→ GIVEN DATA:
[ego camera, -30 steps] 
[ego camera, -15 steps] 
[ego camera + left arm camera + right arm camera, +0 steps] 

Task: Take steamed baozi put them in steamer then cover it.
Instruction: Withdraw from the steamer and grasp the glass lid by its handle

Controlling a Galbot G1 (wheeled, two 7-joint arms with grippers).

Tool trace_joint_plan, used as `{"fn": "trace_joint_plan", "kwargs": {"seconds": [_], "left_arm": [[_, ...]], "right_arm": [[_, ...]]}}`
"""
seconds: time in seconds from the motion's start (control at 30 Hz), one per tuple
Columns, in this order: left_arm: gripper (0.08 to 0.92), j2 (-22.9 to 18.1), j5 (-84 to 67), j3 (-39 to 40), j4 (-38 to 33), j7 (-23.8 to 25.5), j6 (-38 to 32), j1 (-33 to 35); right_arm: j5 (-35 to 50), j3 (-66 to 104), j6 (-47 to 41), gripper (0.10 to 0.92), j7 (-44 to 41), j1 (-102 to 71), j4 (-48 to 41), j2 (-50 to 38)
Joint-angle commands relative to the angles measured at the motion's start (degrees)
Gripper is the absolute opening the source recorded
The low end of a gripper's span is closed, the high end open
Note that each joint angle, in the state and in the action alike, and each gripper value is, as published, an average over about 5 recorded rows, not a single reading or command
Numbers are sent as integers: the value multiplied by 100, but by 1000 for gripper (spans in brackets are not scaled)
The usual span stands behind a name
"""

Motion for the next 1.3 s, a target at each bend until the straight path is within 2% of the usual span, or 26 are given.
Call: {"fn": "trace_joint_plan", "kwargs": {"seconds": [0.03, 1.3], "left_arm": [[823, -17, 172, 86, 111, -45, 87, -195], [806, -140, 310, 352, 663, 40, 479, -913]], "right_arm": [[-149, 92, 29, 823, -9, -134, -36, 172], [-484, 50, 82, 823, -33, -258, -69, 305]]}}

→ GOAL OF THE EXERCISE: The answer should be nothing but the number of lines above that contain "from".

→ WRITTEN SOLUTION: 2